**Extracted records:**

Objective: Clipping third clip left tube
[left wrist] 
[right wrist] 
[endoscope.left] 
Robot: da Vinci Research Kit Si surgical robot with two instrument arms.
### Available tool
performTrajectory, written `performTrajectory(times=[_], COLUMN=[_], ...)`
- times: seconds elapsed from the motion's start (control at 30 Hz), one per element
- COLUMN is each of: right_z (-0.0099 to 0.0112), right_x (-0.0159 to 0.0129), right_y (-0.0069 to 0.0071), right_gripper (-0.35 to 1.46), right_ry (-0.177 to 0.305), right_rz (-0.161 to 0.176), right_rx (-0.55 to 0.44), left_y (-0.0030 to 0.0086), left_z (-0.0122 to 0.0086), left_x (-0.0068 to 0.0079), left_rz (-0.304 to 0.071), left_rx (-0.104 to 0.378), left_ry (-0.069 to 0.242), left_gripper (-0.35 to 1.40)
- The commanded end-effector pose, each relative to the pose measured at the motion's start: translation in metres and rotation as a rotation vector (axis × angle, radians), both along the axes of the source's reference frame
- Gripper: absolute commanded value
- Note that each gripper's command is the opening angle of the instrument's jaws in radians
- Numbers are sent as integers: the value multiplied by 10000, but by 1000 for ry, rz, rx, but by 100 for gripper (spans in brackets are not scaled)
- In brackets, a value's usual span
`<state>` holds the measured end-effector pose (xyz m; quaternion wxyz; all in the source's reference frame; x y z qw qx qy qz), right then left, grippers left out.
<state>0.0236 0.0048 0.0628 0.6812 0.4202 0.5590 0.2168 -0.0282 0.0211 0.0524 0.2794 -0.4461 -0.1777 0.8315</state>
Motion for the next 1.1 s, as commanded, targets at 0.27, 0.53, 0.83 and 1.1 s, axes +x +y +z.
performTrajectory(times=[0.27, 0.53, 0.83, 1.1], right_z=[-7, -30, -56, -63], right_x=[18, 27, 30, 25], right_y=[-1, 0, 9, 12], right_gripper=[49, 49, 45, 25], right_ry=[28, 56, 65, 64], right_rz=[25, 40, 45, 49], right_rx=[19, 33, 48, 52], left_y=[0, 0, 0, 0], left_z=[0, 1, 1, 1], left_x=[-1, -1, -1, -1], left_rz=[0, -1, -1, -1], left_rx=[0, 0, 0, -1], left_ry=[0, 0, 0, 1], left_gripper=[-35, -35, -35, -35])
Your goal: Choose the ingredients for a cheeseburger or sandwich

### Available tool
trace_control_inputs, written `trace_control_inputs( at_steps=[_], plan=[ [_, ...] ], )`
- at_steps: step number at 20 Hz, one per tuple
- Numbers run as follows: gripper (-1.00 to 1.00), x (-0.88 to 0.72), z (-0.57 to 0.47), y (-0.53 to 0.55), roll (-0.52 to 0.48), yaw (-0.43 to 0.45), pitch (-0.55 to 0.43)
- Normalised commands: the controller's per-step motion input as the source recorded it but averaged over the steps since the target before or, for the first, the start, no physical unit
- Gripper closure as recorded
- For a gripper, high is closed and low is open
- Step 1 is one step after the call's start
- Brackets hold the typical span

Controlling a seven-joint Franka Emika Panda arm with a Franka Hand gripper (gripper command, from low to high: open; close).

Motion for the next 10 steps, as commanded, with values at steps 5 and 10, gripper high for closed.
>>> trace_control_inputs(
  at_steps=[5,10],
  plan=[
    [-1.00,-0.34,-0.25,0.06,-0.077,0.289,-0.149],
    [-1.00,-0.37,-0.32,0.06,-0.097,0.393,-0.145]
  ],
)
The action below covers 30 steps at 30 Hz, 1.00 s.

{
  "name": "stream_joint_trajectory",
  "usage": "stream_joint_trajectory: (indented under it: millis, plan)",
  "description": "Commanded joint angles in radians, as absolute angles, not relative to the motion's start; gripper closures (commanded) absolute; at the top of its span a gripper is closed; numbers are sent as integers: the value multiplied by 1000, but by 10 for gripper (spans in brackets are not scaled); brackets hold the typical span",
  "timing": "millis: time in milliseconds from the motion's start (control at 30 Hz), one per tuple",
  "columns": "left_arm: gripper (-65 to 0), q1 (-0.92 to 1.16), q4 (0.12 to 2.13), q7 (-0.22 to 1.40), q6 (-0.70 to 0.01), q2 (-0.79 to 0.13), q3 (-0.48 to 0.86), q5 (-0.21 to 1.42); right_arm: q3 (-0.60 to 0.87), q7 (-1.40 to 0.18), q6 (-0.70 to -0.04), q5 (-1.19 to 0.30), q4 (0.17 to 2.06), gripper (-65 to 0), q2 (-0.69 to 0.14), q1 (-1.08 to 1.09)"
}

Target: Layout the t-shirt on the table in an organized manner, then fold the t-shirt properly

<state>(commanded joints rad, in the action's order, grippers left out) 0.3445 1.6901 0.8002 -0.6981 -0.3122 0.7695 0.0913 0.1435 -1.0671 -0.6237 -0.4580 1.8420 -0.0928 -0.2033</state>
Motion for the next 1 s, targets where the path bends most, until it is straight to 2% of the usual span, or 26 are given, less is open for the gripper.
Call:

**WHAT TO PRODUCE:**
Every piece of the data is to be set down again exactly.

**SOLUTION FOR THIS PROBLEM:**
Objective: Clipping third clip left tube
[left wrist] 
[right wrist] 
[endoscope.left] 
Robot: da Vinci Research Kit Si surgical robot with two instrument arms.
### Available tool
performTrajectory, written `performTrajectory(times=[_], COLUMN=[_], ...)`
- times: seconds elapsed from the motion's start (control at 30 Hz), one per element
- COLUMN is each of: right_z (-0.0099 to 0.0112), right_x (-0.0159 to 0.0129), right_y (-0.0069 to 0.0071), right_gripper (-0.35 to 1.46), right_ry (-0.177 to 0.305), right_rz (-0.161 to 0.176), right_rx (-0.55 to 0.44), left_y (-0.0030 to 0.0086), left_z (-0.0122 to 0.0086), left_x (-0.0068 to 0.0079), left_rz (-0.304 to 0.071), left_rx (-0.104 to 0.378), left_ry (-0.069 to 0.242), left_gripper (-0.35 to 1.40)
- The commanded end-effector pose, each relative to the pose measured at the motion's start: translation in metres and rotation as a rotation vector (axis × angle, radians), both along the axes of the source's reference frame
- Gripper: absolute commanded value
- Note that each gripper's command is the opening angle of the instrument's jaws in radians
- Numbers are sent as integers: the value multiplied by 10000, but by 1000 for ry, rz, rx, but by 100 for gripper (spans in brackets are not scaled)
- In brackets, a value's usual span
`<state>` holds the measured end-effector pose (xyz m; quaternion wxyz; all in the source's reference frame; x y z qw qx qy qz), right then left, grippers left out.
<state>0.0236 0.0048 0.0628 0.6812 0.4202 0.5590 0.2168 -0.0282 0.0211 0.0524 0.2794 -0.4461 -0.1777 0.8315</state>
Motion for the next 1.1 s, as commanded, targets at 0.27, 0.53, 0.83 and 1.1 s, axes +x +y +z.
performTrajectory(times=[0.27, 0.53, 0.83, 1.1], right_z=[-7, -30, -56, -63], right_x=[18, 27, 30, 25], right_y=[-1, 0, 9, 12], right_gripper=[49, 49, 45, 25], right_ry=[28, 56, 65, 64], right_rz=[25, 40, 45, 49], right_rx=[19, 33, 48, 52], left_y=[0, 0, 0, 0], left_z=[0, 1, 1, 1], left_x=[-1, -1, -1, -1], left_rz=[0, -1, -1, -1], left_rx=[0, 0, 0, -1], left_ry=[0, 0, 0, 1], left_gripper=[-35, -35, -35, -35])
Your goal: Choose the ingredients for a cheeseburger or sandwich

### Available tool
trace_control_inputs, written `trace_control_inputs( at_steps=[_], plan=[ [_, ...] ], )`
- at_steps: step number at 20 Hz, one per tuple
- Numbers run as follows: gripper (-1.00 to 1.00), x (-0.88 to 0.72), z (-0.57 to 0.47), y (-0.53 to 0.55), roll (-0.52 to 0.48), yaw (-0.43 to 0.45), pitch (-0.55 to 0.43)
- Normalised commands: the controller's per-step motion input as the source recorded it but averaged over the steps since the target before or, for the first, the start, no physical unit
- Gripper closure as recorded
- For a gripper, high is closed and low is open
- Step 1 is one step after the call's start
- Brackets hold the typical span

Controlling a seven-joint Franka Emika Panda arm with a Franka Hand gripper (gripper command, from low to high: open; close).

Motion for the next 10 steps, as commanded, with values at steps 5 and 10, gripper high for closed.
>>> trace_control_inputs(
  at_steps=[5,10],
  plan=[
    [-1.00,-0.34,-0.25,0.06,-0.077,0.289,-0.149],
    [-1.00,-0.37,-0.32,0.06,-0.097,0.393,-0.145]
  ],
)
The action below covers 30 steps at 30 Hz, 1.00 s.

{
  "name": "stream_joint_trajectory",
  "usage": "stream_joint_trajectory: (indented under it: millis, plan)",
  "description": "Commanded joint angles in radians, as absolute angles, not relative to the motion's start; gripper closures (commanded) absolute; at the top of its span a gripper is closed; numbers are sent as integers: the value multiplied by 1000, but by 10 for gripper (spans in brackets are not scaled); brackets hold the typical span",
  "timing": "millis: time in milliseconds from the motion's start (control at 30 Hz), one per tuple",
  "columns": "left_arm: gripper (-65 to 0), q1 (-0.92 to 1.16), q4 (0.12 to 2.13), q7 (-0.22 to 1.40), q6 (-0.70 to 0.01), q2 (-0.79 to 0.13), q3 (-0.48 to 0.86), q5 (-0.21 to 1.42); right_arm: q3 (-0.60 to 0.87), q7 (-1.40 to 0.18), q6 (-0.70 to -0.04), q5 (-1.19 to 0.30), q4 (0.17 to 2.06), gripper (-65 to 0), q2 (-0.69 to 0.14), q1 (-1.08 to 1.09)"
}

Target: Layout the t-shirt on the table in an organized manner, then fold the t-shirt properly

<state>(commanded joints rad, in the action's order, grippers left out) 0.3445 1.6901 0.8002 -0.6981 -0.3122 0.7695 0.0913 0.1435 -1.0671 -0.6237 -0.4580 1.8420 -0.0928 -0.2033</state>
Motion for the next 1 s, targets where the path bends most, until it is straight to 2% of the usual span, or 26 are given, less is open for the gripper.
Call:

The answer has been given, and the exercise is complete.